>>>
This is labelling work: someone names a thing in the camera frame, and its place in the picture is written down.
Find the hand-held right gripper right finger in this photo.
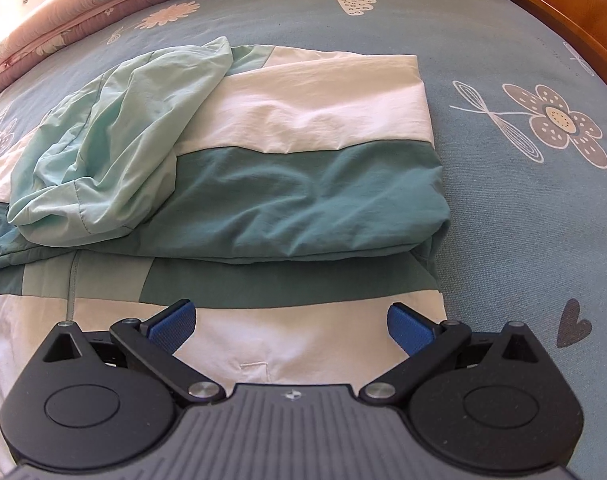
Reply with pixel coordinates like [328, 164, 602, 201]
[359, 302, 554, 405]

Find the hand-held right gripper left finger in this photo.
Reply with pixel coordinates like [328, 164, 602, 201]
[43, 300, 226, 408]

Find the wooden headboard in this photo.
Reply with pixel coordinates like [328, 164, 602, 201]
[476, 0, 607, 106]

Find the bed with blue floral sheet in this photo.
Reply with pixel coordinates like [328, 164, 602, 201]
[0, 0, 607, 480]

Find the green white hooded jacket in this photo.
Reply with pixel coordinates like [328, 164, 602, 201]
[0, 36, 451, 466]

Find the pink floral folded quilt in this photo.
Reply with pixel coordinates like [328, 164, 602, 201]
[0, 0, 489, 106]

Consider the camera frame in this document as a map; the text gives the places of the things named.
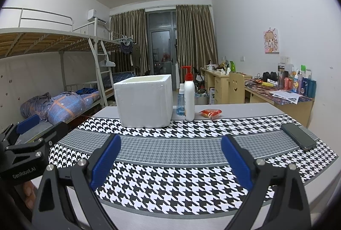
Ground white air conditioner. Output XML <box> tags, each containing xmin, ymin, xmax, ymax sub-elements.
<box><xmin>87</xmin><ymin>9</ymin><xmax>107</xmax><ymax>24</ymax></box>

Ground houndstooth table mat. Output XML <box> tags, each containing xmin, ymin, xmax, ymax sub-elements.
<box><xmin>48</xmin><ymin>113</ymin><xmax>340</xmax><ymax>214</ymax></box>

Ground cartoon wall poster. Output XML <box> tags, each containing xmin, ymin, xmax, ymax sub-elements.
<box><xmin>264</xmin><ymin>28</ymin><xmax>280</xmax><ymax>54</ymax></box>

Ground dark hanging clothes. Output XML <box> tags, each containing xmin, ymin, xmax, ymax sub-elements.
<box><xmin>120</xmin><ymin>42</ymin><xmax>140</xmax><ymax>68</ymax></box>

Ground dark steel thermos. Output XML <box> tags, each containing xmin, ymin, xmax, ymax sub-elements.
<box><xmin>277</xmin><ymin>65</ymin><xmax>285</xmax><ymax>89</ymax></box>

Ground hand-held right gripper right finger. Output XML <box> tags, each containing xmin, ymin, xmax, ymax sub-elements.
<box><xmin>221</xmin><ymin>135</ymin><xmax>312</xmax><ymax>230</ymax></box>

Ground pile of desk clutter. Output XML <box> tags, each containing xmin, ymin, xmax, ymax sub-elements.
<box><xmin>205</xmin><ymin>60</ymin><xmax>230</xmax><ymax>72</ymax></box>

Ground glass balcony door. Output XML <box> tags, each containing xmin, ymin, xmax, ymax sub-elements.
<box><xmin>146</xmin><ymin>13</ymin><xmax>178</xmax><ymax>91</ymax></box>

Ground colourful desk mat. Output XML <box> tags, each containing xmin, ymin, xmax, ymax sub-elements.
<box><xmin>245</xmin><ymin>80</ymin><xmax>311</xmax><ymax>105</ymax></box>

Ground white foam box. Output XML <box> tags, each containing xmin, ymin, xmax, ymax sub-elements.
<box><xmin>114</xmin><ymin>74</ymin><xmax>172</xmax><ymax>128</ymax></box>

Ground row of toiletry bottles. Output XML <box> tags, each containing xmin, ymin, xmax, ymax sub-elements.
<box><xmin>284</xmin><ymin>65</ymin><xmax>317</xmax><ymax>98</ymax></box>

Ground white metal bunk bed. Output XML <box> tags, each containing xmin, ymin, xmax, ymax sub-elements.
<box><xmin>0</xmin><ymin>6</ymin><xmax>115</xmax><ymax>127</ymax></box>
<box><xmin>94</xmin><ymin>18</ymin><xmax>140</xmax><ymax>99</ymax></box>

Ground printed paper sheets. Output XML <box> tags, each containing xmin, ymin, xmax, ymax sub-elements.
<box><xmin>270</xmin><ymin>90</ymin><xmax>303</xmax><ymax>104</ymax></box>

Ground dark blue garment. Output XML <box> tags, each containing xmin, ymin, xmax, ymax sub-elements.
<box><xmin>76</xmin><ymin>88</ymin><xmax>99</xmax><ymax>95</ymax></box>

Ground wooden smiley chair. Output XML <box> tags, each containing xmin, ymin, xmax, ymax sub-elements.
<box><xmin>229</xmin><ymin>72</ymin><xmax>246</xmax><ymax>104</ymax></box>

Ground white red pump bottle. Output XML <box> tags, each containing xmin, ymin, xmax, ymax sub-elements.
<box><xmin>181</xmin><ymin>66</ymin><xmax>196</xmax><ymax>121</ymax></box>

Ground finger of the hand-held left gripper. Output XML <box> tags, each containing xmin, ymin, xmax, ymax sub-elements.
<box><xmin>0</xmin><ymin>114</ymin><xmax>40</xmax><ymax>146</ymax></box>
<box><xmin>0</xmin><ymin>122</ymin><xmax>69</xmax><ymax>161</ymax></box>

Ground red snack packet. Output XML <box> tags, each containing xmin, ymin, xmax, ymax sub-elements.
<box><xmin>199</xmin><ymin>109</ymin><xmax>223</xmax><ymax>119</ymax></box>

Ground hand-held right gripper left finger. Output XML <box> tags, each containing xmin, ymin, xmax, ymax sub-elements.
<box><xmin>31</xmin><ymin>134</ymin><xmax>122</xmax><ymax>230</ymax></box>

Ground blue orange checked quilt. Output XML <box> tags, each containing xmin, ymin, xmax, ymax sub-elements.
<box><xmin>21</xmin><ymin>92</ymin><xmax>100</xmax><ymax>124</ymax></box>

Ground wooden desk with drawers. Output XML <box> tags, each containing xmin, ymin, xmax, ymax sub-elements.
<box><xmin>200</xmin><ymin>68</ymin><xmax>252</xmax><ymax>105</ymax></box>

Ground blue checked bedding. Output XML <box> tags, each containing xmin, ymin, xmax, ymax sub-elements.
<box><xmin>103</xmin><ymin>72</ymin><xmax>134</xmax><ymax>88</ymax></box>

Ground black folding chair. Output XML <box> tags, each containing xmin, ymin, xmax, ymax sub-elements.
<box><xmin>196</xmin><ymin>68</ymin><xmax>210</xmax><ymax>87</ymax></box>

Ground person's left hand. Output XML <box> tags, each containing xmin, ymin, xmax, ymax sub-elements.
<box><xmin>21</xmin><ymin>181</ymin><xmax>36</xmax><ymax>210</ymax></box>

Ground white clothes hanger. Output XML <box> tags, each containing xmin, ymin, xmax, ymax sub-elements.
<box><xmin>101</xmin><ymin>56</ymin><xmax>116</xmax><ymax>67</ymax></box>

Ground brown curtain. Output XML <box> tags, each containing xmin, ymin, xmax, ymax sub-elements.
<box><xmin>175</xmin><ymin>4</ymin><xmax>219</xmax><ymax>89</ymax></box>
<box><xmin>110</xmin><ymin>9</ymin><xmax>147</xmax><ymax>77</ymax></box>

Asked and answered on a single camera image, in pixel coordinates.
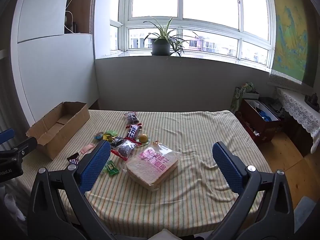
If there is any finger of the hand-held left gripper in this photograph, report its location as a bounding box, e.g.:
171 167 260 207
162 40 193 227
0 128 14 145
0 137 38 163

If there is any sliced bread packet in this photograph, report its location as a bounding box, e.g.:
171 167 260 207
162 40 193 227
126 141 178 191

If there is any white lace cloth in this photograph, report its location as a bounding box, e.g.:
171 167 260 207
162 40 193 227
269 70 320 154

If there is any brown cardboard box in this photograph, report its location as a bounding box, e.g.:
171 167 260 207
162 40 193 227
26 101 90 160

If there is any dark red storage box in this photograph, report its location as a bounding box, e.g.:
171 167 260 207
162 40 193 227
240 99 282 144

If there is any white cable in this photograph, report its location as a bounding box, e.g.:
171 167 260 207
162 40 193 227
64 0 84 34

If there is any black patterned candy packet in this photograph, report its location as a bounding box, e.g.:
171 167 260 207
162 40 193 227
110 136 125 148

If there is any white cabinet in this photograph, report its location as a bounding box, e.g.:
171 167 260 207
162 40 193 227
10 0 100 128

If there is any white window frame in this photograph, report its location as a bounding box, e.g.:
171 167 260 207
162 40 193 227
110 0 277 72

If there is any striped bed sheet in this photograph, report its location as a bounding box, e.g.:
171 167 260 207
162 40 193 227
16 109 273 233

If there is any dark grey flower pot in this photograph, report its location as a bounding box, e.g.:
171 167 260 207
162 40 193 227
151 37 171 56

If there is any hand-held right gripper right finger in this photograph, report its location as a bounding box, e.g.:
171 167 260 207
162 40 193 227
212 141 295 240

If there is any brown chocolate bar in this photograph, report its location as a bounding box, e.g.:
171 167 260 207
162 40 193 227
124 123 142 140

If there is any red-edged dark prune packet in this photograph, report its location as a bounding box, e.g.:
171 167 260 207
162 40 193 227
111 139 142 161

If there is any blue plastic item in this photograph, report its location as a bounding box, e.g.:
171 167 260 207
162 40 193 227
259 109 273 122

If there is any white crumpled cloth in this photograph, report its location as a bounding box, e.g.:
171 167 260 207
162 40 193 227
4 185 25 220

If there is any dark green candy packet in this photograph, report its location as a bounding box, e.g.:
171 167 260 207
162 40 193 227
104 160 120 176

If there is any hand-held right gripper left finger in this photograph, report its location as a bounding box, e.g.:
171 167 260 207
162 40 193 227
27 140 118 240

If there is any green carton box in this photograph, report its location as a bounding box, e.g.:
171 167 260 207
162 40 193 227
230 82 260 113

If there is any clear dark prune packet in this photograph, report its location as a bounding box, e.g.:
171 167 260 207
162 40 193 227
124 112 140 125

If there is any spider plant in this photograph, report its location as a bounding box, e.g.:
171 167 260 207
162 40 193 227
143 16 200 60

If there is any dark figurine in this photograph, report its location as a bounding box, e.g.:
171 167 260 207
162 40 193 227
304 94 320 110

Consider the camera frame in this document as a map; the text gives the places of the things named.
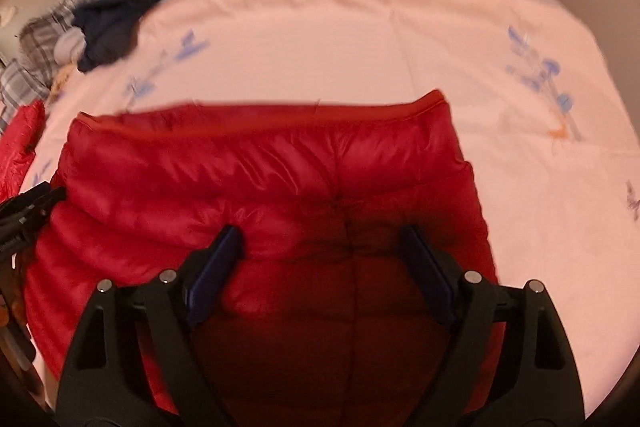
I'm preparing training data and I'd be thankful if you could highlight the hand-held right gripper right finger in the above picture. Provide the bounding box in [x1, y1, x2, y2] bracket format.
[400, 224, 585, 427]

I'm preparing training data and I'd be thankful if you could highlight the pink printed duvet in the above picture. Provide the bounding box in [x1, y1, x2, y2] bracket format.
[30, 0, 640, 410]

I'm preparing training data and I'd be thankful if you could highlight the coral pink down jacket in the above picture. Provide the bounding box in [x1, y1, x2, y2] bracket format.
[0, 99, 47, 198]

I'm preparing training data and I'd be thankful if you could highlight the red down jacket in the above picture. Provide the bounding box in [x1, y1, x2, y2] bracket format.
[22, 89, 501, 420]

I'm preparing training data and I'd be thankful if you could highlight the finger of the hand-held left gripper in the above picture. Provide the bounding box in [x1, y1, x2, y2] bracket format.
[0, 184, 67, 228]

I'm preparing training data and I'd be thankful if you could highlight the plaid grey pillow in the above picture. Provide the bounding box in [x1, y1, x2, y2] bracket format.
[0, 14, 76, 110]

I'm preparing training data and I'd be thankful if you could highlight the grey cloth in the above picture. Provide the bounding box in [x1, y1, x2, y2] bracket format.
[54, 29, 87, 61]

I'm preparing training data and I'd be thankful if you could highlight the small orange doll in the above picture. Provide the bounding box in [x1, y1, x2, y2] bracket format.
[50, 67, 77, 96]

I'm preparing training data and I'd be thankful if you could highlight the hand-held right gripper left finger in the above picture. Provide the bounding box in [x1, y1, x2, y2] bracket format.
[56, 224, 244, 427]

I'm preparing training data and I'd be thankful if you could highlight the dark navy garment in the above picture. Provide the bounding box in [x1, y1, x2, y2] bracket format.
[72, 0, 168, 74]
<<<
WORK INSTRUCTIONS: Each line above with the string "green" in it should be located and copied.

TASK ANSWER:
Find the green white hooded jacket in this photo.
If there is any dark green candy packet in this photograph, report its location as a bounding box, e.g.:
If there is any green carton box in this photograph, report its location as a bounding box, e.g.:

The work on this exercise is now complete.